Tea is the second most-consumed beverage in the world, after water, and multiple studies have looked into whether or not the drink brewed from the plant Camellia sinesis protects against various types of cancer. Animal studies have shown that the polyphenols found in tea may have a tumor-shrinking effect, but results focusing on endometrial cancer haven’t shown a clear benefit.
Endometrial cancer - which forms in the lining of the uterus - is the fourth most common cancer in American women. The National Cancer Institute says there are 42,000 new cases in the United States each year, and nearly 7,800 deaths.
Researchers from the National Shanghai Center for New Drug Safety Evaluation and Research in China analyzed several published studies looking at the role of green and black tea in the prevention of endometrial cancer.
While the researchers found that existing research indicates that drinking tea - particularly green tea -- may offer some protection against endometrial cancer, they cautioned that the limited number of overall studies means that more investigation is needed.
The analysis of existing research, published in the American Journal of Obstetrics and Gynecology, included seven studies. The researchers first compared people who consumed tea regularly with those with the lowest or no tea consumption, and then compared low-consumption, moderate-consumption and high-consumption tea drinkers.
After accounting for the different ways the studies measured tea drinking, the researchers found that an increase in tea consumption of two cups daily was associated with a 25-percent reduced risk of developing endometrial cancer. The association was significant for green tea but not for black tea. There was also a protective effect shown in the Chinese and Japanese studies but not the American studies.
The researchers cautioned that the risk reduction seen in Asian studies but not the American studies may be the result of some other unexamined factor, such as diet, lifestyle or genetic differences. For example, American tea drinkers tend to drink black tea while most of tea drinkers in China and Japan drink green tea.

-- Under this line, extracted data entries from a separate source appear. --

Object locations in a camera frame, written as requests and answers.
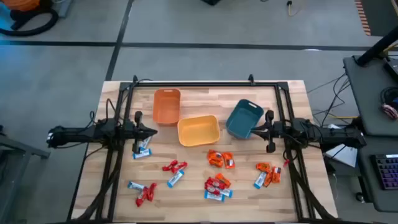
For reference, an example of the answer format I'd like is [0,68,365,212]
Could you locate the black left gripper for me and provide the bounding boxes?
[123,110,158,154]

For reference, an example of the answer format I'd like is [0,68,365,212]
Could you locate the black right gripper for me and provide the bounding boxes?
[250,110,285,154]

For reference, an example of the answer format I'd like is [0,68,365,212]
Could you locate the red candy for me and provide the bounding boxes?
[204,184,221,196]
[147,182,157,202]
[206,177,226,190]
[171,161,188,174]
[162,160,178,172]
[135,187,150,208]

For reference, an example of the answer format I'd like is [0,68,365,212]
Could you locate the teal plastic bin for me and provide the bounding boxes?
[225,98,265,140]

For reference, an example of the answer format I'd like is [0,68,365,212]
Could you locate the orange plastic bin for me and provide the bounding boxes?
[152,88,182,127]

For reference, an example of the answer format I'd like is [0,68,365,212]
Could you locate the yellow plastic bin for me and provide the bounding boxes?
[177,114,221,147]

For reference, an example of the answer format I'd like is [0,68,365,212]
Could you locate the white paper sheet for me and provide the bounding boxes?
[323,123,358,169]

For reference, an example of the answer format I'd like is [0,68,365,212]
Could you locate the dark grey desk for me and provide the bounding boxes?
[322,135,398,213]

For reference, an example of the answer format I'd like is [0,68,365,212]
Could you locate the grey metal stand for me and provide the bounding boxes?
[0,124,52,224]

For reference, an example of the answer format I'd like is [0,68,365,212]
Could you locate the black headphones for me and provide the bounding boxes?
[379,86,398,108]

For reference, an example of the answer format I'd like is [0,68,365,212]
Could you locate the black backlit keyboard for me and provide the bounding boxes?
[369,153,398,191]

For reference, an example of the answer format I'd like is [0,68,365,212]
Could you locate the black desk device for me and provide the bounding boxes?
[382,57,398,82]

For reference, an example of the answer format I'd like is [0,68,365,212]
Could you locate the grey floor box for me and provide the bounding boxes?
[57,0,74,18]

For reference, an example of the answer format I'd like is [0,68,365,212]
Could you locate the black mat orange striped edge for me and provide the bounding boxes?
[354,0,398,37]

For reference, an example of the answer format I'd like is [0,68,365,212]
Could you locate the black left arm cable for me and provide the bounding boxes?
[88,98,123,125]

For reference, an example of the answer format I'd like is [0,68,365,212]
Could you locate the yellow extension cable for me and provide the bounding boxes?
[286,0,304,17]

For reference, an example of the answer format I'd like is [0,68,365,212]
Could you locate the orange vacuum with black hose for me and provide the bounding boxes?
[0,0,60,37]

Finally, simply measuring tea exposure is difficult. Tea consumption in the different studies was measured by cups consumed daily, but cup size could vary among participants and across different countries.
If tea does offer a protective effect against endometrial cancer, it’s likely due to a number of factors, the researchers suggested. Endometrial cancer is associated with late menopause or infertility, and the caffeine in tea can affect hormone levels.
Also, earlier research indicates that tea contains antioxidants that may affect cancer development. Tea also contains phytoestrogens, compounds that might protect against endometrial cancer because they could interfere with estrogen receptors.
It’s difficult to apply the results of this analysis globally because the studies involved only looked at three countries, and because the researchers only found seven studies to review. However, the researchers said that because tea drinkers showed some evidence of a reduced risk of endometrial cancer, further investigation of the possible connection is worthwhile.